**Requirement:**
Reproduce each of the entries that follow, exactly.

**Records supplied:**
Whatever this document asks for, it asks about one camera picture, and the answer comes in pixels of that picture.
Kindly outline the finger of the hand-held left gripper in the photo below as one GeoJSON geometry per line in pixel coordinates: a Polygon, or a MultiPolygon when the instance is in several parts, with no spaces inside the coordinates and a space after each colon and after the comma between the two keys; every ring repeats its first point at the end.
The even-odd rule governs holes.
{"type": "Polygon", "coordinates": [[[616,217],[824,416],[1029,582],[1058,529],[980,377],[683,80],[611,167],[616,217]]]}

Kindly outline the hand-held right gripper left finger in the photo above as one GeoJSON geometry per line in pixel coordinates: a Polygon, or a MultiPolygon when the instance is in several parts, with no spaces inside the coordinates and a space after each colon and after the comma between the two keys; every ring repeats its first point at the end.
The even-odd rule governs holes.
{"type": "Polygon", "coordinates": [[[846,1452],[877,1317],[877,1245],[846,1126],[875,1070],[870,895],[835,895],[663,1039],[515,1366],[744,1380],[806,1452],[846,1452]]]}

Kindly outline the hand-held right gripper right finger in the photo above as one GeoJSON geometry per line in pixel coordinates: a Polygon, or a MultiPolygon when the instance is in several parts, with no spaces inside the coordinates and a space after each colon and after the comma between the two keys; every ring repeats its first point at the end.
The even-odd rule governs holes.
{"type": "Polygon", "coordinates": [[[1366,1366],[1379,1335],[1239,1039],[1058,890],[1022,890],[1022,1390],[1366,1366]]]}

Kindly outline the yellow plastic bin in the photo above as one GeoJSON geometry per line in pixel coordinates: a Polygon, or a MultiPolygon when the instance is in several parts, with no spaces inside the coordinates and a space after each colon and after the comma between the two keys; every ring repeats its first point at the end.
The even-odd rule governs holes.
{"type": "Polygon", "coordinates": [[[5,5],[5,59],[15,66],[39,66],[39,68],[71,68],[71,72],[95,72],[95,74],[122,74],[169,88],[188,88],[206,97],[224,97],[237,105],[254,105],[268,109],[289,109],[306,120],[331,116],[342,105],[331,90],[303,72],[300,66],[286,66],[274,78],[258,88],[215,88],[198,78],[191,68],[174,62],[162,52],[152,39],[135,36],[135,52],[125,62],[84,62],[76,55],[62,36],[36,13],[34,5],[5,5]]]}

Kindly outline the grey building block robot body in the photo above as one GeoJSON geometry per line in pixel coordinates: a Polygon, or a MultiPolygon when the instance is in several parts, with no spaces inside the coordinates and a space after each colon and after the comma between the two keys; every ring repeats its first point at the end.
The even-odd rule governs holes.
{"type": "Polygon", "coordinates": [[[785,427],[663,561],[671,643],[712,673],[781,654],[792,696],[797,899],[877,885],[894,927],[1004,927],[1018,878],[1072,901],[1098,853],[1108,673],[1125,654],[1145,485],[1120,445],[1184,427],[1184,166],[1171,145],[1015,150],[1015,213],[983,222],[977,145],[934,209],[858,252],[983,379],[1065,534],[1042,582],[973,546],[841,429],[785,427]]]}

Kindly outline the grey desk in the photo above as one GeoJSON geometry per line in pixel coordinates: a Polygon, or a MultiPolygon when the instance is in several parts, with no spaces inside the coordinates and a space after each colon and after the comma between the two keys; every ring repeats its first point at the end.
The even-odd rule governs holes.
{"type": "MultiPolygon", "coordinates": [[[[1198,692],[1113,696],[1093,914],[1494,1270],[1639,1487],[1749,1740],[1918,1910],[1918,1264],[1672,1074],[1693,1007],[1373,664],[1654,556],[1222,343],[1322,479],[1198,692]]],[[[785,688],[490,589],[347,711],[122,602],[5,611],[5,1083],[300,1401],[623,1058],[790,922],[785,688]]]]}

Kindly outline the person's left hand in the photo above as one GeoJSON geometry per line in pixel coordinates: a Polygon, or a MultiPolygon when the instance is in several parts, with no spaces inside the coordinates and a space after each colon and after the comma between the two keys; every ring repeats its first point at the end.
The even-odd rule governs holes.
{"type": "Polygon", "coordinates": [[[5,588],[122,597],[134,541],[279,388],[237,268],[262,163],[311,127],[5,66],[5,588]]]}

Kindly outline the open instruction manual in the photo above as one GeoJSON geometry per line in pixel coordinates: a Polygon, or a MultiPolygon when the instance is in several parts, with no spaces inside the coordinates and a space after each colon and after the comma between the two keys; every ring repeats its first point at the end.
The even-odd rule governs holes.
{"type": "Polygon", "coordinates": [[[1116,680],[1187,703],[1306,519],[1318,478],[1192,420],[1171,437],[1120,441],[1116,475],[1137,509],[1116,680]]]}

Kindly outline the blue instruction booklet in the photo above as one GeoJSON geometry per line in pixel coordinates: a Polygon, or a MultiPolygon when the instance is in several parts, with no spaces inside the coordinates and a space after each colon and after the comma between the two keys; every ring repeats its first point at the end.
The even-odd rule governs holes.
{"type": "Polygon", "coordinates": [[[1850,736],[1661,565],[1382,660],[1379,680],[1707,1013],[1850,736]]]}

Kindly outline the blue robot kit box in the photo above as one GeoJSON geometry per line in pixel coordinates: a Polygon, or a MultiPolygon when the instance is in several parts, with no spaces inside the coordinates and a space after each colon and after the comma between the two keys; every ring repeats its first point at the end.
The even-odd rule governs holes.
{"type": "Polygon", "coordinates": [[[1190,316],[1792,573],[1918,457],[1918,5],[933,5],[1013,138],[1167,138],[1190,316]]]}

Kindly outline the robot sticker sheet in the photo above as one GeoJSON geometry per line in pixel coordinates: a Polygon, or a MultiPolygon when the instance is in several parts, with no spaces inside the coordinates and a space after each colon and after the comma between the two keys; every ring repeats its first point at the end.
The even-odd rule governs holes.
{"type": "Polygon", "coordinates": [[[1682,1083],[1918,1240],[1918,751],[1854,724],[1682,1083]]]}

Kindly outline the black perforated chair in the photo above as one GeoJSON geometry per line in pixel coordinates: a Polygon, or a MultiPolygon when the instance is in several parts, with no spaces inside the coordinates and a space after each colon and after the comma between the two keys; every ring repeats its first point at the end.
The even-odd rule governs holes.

**Answer space:**
Whatever this document asks for, it asks about one camera picture, and the answer comes in pixels of that picture.
Kindly outline the finger of the hand-held left gripper in the photo below as one GeoJSON geometry per line in pixel coordinates: a Polygon, or a MultiPolygon when the instance is in several parts, with no spaces inside the coordinates and a space after each colon and after the comma between the two keys; every ring repeats its first point at the end.
The even-odd rule governs holes.
{"type": "Polygon", "coordinates": [[[616,217],[824,416],[1029,582],[1058,529],[980,377],[683,80],[611,167],[616,217]]]}

Kindly outline the hand-held right gripper left finger in the photo above as one GeoJSON geometry per line in pixel coordinates: a Polygon, or a MultiPolygon when the instance is in several parts, with no spaces inside the coordinates and a space after each colon and after the comma between the two keys; every ring repeats its first point at the end.
The even-odd rule governs holes.
{"type": "Polygon", "coordinates": [[[846,1452],[877,1317],[877,1245],[846,1126],[875,1070],[870,895],[835,895],[663,1039],[515,1366],[744,1380],[806,1452],[846,1452]]]}

Kindly outline the hand-held right gripper right finger in the photo above as one GeoJSON geometry per line in pixel coordinates: a Polygon, or a MultiPolygon when the instance is in several parts, with no spaces inside the coordinates and a space after each colon and after the comma between the two keys; every ring repeats its first point at the end.
The even-odd rule governs holes.
{"type": "Polygon", "coordinates": [[[1366,1366],[1379,1335],[1239,1039],[1058,890],[1022,890],[1022,1390],[1366,1366]]]}

Kindly outline the yellow plastic bin in the photo above as one GeoJSON geometry per line in pixel coordinates: a Polygon, or a MultiPolygon when the instance is in several parts, with no spaces inside the coordinates and a space after each colon and after the comma between the two keys; every ring repeats its first point at the end.
The even-odd rule governs holes.
{"type": "Polygon", "coordinates": [[[5,5],[5,59],[15,66],[39,66],[39,68],[71,68],[71,72],[95,72],[95,74],[122,74],[169,88],[188,88],[206,97],[224,97],[237,105],[254,105],[268,109],[289,109],[306,120],[331,116],[342,105],[331,90],[303,72],[300,66],[286,66],[274,78],[258,88],[215,88],[198,78],[191,68],[174,62],[162,52],[152,39],[135,36],[135,52],[125,62],[84,62],[76,55],[62,36],[36,13],[34,5],[5,5]]]}

Kindly outline the grey building block robot body in the photo above as one GeoJSON geometry per line in pixel coordinates: a Polygon, or a MultiPolygon when the instance is in several parts, with no spaces inside the coordinates and a space after each colon and after the comma between the two keys; every ring repeats its first point at the end.
The even-odd rule governs holes.
{"type": "Polygon", "coordinates": [[[785,427],[663,561],[671,643],[712,673],[781,654],[792,696],[797,899],[877,885],[894,927],[1004,927],[1018,878],[1072,901],[1098,853],[1108,673],[1125,654],[1145,485],[1120,445],[1184,427],[1184,166],[1171,145],[1015,150],[1015,213],[983,222],[977,145],[934,209],[858,252],[983,379],[1065,534],[1042,582],[973,546],[841,429],[785,427]]]}

Kindly outline the grey desk in the photo above as one GeoJSON geometry per line in pixel coordinates: a Polygon, or a MultiPolygon when the instance is in several parts, with no spaces inside the coordinates and a space after each colon and after the comma between the two keys; every ring repeats its first point at the end.
The even-odd rule governs holes.
{"type": "MultiPolygon", "coordinates": [[[[1198,692],[1113,696],[1093,914],[1494,1270],[1639,1487],[1749,1740],[1918,1910],[1918,1264],[1672,1074],[1693,1007],[1373,664],[1654,556],[1222,343],[1322,479],[1198,692]]],[[[785,688],[490,589],[347,711],[122,602],[5,611],[5,1083],[300,1401],[623,1058],[790,922],[785,688]]]]}

Kindly outline the person's left hand in the photo above as one GeoJSON geometry per line in pixel coordinates: a Polygon, or a MultiPolygon when the instance is in several parts, with no spaces inside the coordinates and a space after each colon and after the comma between the two keys; every ring repeats its first point at the end.
The even-odd rule governs holes.
{"type": "Polygon", "coordinates": [[[5,588],[122,597],[134,541],[279,388],[237,268],[262,163],[311,127],[5,66],[5,588]]]}

Kindly outline the open instruction manual in the photo above as one GeoJSON geometry per line in pixel coordinates: a Polygon, or a MultiPolygon when the instance is in several parts, with no spaces inside the coordinates and a space after each colon and after the comma between the two keys; every ring repeats its first point at the end.
The even-odd rule governs holes.
{"type": "Polygon", "coordinates": [[[1116,680],[1187,703],[1306,519],[1318,478],[1192,420],[1171,437],[1120,441],[1116,475],[1137,509],[1116,680]]]}

Kindly outline the blue instruction booklet in the photo above as one GeoJSON geometry per line in pixel coordinates: a Polygon, or a MultiPolygon when the instance is in several parts, with no spaces inside the coordinates and a space after each colon and after the comma between the two keys; every ring repeats its first point at the end.
The even-odd rule governs holes.
{"type": "Polygon", "coordinates": [[[1850,736],[1661,565],[1382,660],[1379,680],[1707,1013],[1850,736]]]}

Kindly outline the blue robot kit box in the photo above as one GeoJSON geometry per line in pixel coordinates: a Polygon, or a MultiPolygon when the instance is in several parts, with no spaces inside the coordinates and a space after each colon and after the comma between the two keys; every ring repeats its first point at the end.
The even-odd rule governs holes.
{"type": "Polygon", "coordinates": [[[1190,316],[1792,573],[1918,457],[1918,5],[933,5],[1013,138],[1167,138],[1190,316]]]}

Kindly outline the robot sticker sheet in the photo above as one GeoJSON geometry per line in pixel coordinates: a Polygon, or a MultiPolygon when the instance is in several parts, with no spaces inside the coordinates and a space after each colon and after the comma between the two keys; every ring repeats its first point at the end.
The even-odd rule governs holes.
{"type": "Polygon", "coordinates": [[[1682,1083],[1918,1240],[1918,751],[1854,724],[1682,1083]]]}

Kindly outline the black perforated chair in the photo above as one GeoJSON geometry per line in pixel coordinates: a Polygon, or a MultiPolygon when the instance is in several parts, with no spaces inside the coordinates and a space after each colon and after the comma between the two keys; every ring repeats its first point at the end.
The even-odd rule governs holes.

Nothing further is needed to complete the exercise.